> _How to complete this task_: Every line of the data below must be output exactly, with images left out.

-------- Records to use

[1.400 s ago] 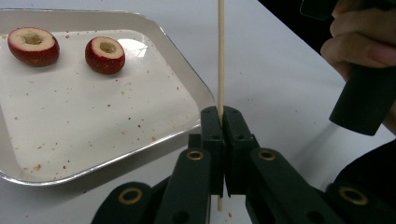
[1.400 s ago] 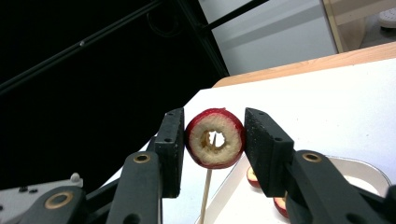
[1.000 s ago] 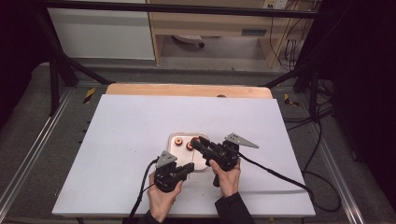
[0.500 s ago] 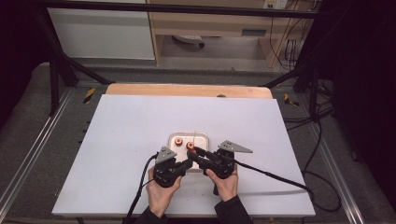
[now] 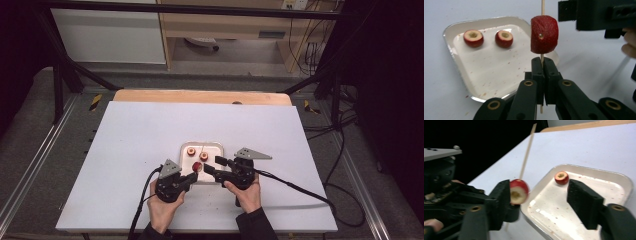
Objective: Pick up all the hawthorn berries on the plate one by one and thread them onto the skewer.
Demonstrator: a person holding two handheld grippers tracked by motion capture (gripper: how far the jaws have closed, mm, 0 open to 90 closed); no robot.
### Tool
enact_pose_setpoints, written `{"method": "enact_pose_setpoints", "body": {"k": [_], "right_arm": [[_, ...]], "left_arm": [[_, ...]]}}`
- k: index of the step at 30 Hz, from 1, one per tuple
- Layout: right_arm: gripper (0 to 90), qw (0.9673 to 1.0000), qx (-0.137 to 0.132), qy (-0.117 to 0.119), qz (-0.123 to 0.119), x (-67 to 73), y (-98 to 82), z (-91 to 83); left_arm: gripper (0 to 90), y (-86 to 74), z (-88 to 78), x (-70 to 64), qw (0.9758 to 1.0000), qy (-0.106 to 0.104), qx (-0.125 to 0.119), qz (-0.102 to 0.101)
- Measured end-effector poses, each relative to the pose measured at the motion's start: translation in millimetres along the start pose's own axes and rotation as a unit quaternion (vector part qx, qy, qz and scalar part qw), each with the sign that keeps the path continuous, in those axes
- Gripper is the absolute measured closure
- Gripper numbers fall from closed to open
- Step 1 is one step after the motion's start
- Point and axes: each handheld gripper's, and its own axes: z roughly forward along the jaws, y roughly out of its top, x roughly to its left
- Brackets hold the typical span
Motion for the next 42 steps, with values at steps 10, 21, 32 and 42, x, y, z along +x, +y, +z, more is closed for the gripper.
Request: {"method": "enact_pose_setpoints", "body": {"k": [10,21,32,42], "right_arm": [[13.0,0.9936,0.092,-0.053,-0.039,-19.4,10.1,3.2],[7.3,0.9738,0.185,-0.086,-0.100,-28.1,28.6,13.6],[7.1,0.9528,0.252,-0.105,-0.132,-26.3,51.4,36.0],[8.8,0.9387,0.294,-0.112,-0.141,-25.3,62.6,64.6]], "left_arm": [[88.3,-7.7,-14.8,10.8,0.9994,0.009,0.014,0.029],[88.2,-17.3,-23.4,19.3,0.9989,0.012,0.026,0.038],[88.2,-21.7,-25.3,25.9,0.9987,0.008,0.026,0.043],[88.2,-23.0,-28.2,31.1,0.9987,0.002,0.023,0.046]]}}
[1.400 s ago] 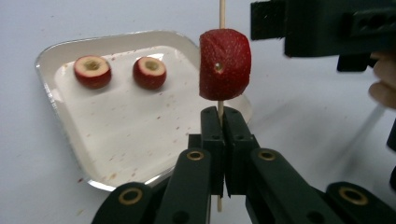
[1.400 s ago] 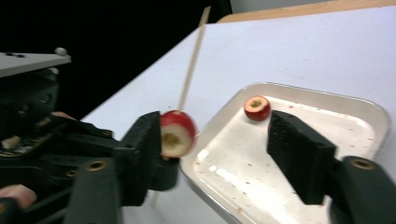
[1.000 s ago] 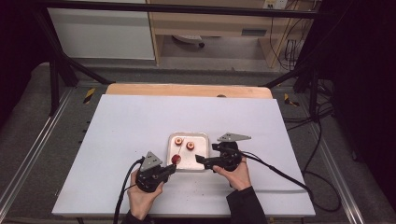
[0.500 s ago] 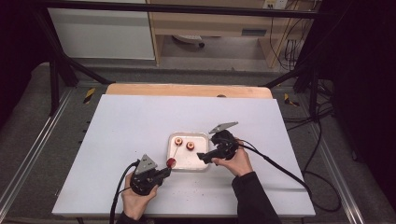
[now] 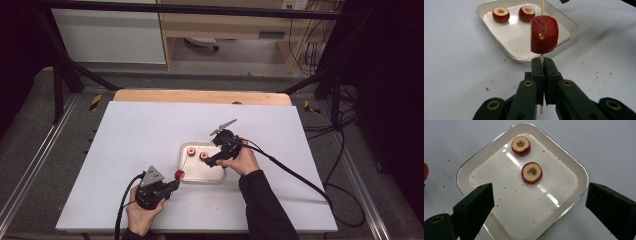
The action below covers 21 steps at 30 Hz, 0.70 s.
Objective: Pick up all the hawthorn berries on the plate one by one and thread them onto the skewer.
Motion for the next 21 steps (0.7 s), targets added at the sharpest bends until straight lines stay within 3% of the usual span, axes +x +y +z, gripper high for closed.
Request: {"method": "enact_pose_setpoints", "body": {"k": [8,21], "right_arm": [[12.2,0.9997,0.025,0.002,-0.006,3.8,15.1,13.9],[28.0,0.9988,0.048,0.004,0.001,2.4,27.0,37.9]], "left_arm": [[88.2,-0.1,-0.3,0.7,1.0000,-0.001,0.002,0.002],[88.2,-0.3,1.1,0.1,1.0000,0.001,0.008,0.004]]}}
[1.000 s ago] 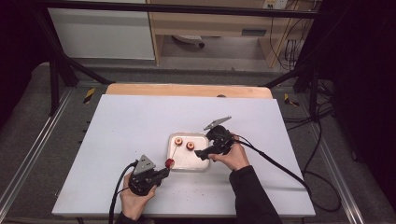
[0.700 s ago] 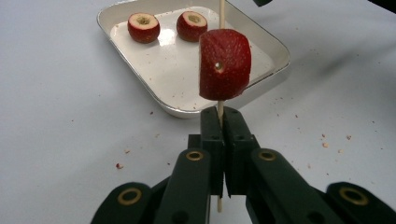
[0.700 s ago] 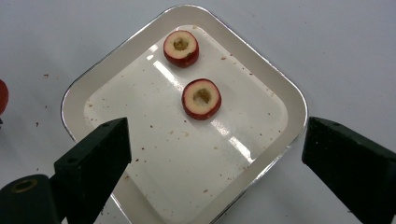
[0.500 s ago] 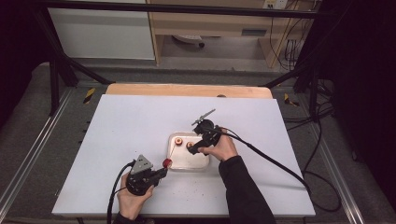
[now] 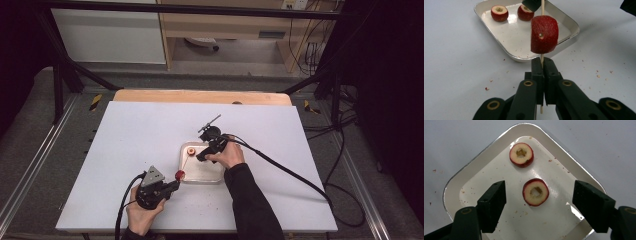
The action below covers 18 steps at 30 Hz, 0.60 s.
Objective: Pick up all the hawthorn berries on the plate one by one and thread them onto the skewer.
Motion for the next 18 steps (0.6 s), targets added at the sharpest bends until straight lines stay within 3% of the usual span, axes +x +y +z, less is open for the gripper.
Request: {"method": "enact_pose_setpoints", "body": {"k": [3,4,18], "right_arm": [[31.5,1.0000,0.008,0.000,0.001,-1.8,0.0,3.6],[31.5,1.0000,0.008,0.000,0.001,-1.8,0.0,3.6],[52.2,0.9996,0.024,0.014,0.003,-2.7,-0.4,16.0]], "left_arm": [[88.2,-0.2,-0.1,0.1,1.0000,0.004,0.003,-0.001],[88.2,-0.7,-1.1,-1.0,0.9999,0.007,0.012,-0.010],[88.2,-1.2,-0.2,-1.5,0.9998,0.007,0.015,-0.007]]}}
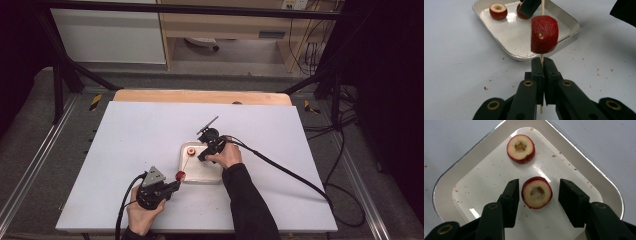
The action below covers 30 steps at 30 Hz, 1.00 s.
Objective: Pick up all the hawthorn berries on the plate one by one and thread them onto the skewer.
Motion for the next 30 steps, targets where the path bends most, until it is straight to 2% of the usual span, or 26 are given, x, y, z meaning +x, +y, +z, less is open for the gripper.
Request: {"method": "enact_pose_setpoints", "body": {"k": [8,15,23,24,30], "right_arm": [[60.1,1.0000,0.002,0.005,0.003,-0.2,-0.2,1.4],[60.7,0.9998,0.003,0.008,0.015,-0.8,0.2,1.4],[60.9,0.9992,-0.020,0.016,0.031,1.8,-1.2,-15.9],[60.9,0.9990,-0.024,0.017,0.035,4.4,-2.5,-22.2],[61.0,0.9978,-0.050,0.023,0.035,8.7,-9.0,-37.4]], "left_arm": [[88.2,-0.1,0.6,-0.3,1.0000,0.000,0.002,0.003],[88.2,-0.2,0.4,-0.2,1.0000,0.000,0.001,0.003],[88.2,0.4,1.1,-1.1,1.0000,0.000,0.000,0.001],[88.3,0.7,1.3,-2.0,1.0000,0.002,-0.001,0.003],[88.2,2.2,2.8,-5.0,1.0000,0.001,-0.001,0.006]]}}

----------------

> _Result below_:
[1.400 s ago] 
[1.400 s ago] 
[1.000 s ago] 
[0.500 s ago] 
[now] 
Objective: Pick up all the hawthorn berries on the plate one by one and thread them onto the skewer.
Demonstrator: a person holding two handheld grippers tracked by motion capture (gripper: how far the jaws have closed, mm, 0 open to 90 closed); no robot.
### Tool
enact_pose_setpoints, written `{"method": "enact_pose_setpoints", "body": {"k": [_], "right_arm": [[_, ...]], "left_arm": [[_, ...]]}}`
- k: index of the step at 30 Hz, from 1, one per tuple
- Layout: right_arm: gripper (0 to 90), qw (0.9673 to 1.0000), qx (-0.137 to 0.132), qy (-0.117 to 0.119), qz (-0.123 to 0.119), x (-67 to 73), y (-98 to 82), z (-91 to 83); left_arm: gripper (0 to 90), y (-86 to 74), z (-88 to 78), x (-70 to 64), qw (0.9758 to 1.0000), qy (-0.106 to 0.104), qx (-0.125 to 0.119), qz (-0.102 to 0.101)
- Measured end-effector poses, each relative to the pose measured at the motion's start: translation in millimetres along the start pose's own axes and rotation as a unit quaternion (vector part qx, qy, qz and scalar part qw), each with the sign that keeps the path continuous, in those axes
- Gripper is the absolute measured closure
- Gripper numbers fall from closed to open
- Step 1 is one step after the motion's start
- Point and axes: each handheld gripper's, and its own axes: z roughly forward along the jaws, y roughly out of its top, x roughly to its left
- Brackets hold the typical span
Motion for the next 42 steps, with values at steps 10, 21, 32 and 42, x, y, z along +x, +y, +z, more is closed for the gripper.
Request: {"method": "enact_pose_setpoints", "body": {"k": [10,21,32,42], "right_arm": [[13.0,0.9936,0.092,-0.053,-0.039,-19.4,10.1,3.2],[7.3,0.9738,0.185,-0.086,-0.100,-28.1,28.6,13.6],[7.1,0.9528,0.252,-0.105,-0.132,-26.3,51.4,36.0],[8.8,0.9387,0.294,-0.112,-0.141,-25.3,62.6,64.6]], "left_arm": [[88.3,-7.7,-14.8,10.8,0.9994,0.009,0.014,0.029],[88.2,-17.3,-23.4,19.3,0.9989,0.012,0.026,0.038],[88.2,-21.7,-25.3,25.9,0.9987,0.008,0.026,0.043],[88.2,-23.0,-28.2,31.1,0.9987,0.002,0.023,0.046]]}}
[1.400 s ago] 
[1.400 s ago] 
[1.000 s ago] 
[0.500 s ago] 
[now] 
The action below covers 21 steps at 30 Hz, 0.70 s.
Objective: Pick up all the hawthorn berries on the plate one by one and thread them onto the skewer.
Motion for the next 21 steps (0.7 s), targets added at the sharpest bends until straight lines stay within 3% of the usual span, axes +x +y +z, gripper high for closed.
Request: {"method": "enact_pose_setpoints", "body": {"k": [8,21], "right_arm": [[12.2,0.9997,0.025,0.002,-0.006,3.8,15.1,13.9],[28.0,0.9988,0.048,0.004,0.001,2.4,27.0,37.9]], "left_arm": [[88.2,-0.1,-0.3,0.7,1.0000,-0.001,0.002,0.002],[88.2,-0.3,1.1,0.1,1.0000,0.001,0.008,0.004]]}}
[1.000 s ago] 
[0.700 s ago] 
[0.700 s ago] 
[0.500 s ago] 
[now] 
The action below covers 18 steps at 30 Hz, 0.60 s.
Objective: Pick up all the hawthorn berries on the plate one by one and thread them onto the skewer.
Motion for the next 18 steps (0.6 s), targets added at the sharpest bends until straight lines stay within 3% of the usual span, axes +x +y +z, less is open for the gripper.
Request: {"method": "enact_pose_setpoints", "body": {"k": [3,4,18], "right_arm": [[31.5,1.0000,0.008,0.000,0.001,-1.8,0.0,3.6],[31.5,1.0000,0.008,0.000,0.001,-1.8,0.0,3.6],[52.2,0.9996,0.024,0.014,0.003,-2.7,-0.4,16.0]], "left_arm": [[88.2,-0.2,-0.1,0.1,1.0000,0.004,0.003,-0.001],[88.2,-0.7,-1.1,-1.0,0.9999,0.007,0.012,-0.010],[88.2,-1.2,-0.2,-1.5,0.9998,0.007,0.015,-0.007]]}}
The action below covers 30 steps at 30 Hz, 1.00 s.
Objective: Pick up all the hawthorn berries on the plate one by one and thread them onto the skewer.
Motion for the next 30 steps, targets where the path bends most, until it is straight to 2% of the usual span, or 26 are given, x, y, z meaning +x, +y, +z, less is open for the gripper.
Request: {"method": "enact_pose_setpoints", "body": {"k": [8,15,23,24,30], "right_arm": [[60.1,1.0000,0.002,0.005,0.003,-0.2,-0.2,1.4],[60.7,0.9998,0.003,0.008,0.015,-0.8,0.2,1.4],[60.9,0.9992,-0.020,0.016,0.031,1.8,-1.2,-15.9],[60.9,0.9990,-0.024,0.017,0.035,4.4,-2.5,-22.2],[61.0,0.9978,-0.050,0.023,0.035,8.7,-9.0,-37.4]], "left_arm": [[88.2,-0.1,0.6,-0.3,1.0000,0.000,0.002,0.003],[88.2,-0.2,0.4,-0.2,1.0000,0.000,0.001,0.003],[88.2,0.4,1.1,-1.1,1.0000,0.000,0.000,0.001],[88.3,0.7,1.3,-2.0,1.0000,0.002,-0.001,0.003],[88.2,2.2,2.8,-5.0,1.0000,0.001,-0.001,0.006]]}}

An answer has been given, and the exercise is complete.